Well, after not posting anything here for about 6 months, I finally started hanging around, trying to find ideas for a lighter settup. The rifle has sat behind the door of my den for too long.

I've decided to order the 'superlight' 16" barreled assembly from Bushmaster, and install the new Rock River Arms 'Entry Stock', which is 2.5" shorter than the standard A2 buttstock. This is about the only option I have besides selling it, and I really think it would make a good defesive arm.

With the above componants installed, it would be as short and light as I can legally make it(post-ban). I've been reading about some new 'TAP' rounds and would probably use this set-up to replace my 1911 as a 'camper gun', while on the road.
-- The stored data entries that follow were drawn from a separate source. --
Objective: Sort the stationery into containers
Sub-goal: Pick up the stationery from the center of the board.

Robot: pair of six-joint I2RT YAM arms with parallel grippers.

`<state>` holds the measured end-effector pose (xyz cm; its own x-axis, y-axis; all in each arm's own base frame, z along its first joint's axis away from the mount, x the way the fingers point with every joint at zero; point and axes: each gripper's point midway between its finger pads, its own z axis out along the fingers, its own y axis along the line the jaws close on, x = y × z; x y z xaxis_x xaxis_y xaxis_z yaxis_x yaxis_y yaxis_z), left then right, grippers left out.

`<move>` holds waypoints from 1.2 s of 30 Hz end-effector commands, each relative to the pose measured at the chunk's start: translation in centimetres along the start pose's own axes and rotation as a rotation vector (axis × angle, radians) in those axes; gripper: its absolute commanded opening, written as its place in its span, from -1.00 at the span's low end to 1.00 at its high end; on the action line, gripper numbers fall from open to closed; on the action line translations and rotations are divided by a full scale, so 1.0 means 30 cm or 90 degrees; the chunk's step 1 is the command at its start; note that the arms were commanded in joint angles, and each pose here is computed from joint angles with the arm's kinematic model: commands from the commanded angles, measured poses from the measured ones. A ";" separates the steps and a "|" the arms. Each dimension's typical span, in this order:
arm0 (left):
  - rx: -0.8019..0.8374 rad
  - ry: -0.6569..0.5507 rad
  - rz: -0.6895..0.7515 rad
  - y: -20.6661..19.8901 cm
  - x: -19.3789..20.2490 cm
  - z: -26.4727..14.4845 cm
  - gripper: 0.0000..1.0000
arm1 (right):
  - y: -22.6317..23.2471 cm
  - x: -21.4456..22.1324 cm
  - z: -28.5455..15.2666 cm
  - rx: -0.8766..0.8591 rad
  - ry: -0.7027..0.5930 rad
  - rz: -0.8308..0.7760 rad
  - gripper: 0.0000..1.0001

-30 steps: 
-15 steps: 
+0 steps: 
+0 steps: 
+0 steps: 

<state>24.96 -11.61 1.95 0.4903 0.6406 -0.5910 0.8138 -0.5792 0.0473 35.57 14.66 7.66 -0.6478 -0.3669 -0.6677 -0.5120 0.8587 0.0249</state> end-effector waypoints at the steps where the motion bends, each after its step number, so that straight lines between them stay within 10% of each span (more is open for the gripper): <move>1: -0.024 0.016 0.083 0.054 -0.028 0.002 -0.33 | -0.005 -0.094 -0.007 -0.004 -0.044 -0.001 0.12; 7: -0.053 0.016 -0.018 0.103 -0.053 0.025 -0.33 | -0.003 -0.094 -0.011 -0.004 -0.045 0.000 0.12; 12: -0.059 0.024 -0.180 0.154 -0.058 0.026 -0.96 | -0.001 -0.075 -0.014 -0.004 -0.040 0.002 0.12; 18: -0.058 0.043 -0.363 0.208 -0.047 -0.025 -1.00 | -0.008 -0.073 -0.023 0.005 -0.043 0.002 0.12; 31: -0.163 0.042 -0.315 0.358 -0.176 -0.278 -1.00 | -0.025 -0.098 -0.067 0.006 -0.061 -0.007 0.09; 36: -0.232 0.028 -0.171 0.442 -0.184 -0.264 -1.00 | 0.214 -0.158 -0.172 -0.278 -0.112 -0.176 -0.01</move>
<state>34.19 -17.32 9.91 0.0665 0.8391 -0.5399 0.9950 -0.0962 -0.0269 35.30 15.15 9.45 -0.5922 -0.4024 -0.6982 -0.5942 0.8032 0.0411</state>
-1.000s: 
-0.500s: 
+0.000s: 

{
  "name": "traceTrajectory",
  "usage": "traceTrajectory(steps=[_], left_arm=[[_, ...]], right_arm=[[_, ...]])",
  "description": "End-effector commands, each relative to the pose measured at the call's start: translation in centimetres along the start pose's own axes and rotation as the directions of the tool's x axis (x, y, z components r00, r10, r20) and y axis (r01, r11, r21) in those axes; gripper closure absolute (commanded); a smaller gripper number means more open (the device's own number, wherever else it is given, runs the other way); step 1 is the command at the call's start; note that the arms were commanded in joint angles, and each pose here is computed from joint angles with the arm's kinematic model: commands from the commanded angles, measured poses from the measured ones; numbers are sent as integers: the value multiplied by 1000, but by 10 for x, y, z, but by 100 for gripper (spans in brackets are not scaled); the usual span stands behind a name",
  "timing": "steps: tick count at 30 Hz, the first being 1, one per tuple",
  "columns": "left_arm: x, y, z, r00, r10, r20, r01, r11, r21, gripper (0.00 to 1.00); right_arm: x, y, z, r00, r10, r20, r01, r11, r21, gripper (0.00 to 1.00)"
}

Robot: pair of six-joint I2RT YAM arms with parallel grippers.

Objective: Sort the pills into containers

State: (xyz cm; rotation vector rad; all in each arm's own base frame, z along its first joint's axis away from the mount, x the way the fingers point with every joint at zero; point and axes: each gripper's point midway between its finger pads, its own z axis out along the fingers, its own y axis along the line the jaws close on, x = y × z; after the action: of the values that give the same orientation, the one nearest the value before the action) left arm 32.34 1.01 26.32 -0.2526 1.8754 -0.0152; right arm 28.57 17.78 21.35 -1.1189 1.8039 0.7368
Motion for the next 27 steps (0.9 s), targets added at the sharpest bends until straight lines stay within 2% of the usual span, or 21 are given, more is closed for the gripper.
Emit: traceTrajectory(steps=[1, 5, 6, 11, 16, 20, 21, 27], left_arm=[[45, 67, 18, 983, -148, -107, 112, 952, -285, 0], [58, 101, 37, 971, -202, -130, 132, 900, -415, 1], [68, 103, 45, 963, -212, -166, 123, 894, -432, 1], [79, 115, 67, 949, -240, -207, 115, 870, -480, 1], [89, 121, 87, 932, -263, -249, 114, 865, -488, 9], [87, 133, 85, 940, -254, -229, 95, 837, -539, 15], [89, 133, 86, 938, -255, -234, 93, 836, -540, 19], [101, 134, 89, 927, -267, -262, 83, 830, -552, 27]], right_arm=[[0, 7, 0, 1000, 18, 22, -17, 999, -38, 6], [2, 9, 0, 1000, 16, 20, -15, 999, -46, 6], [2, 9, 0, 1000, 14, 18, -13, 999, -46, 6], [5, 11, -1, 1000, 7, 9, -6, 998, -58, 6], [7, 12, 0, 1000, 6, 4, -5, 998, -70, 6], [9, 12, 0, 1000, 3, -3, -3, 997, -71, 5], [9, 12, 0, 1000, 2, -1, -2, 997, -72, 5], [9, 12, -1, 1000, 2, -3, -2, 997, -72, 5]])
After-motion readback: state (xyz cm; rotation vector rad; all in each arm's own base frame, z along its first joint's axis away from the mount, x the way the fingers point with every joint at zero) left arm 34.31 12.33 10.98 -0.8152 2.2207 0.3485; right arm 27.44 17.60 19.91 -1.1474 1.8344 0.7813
So my advice would be to get the shorter/lighter version(the 16"). My thoughts would have been different last year though.
If you're like me, you might not get as much use out of the target model. I wouldn't mind carrying a carbine around in the woods. I wouldn't even think of hiking with the one I have now. In fact, it has been left behind several times in the last year, where it's .223 caliber would have probably been the best choice. When I get it lightened it should make a great utility gun.

Good Luck
Kevin





Link Posted: 2/16/2002 12:17:38 AM EDT
Well go ahead and Get the Carbine , then just buy the 20" Vmatch or Match Target upper, so your talking one complete gun and one upper for an extra $565.00. Takes just a few minutes to change between one and the other. The 20" will give you about 150+ FPS more Muzzle Velocity, plus your bullet will stabilize quicker (hence your battlefield zero will be slightly different from the 16" to 20" but if you buy complete upper it won't make any difference. Its good to get good and comfortable with Iron sights. Uhh what else, Read the Marines Eval the M4 thread before you buy anything. This gave me a lot of information. Learn how to dissassemble your rifle, etc... 1/9 twists are good for up to 75Gr, They say, but some peoples will not through that high, say 68 to 69 gr bullets safely. Good Glass and ammo are as important as your rifle. Since you are going with Match Target , I don't think it is a sammi spec barrel, which means it will eat almost everything, M855,Q3131A, 55gr FMJ , but also the WOLF ammo too. NEVER BUY S&B AMMO Anything. what else.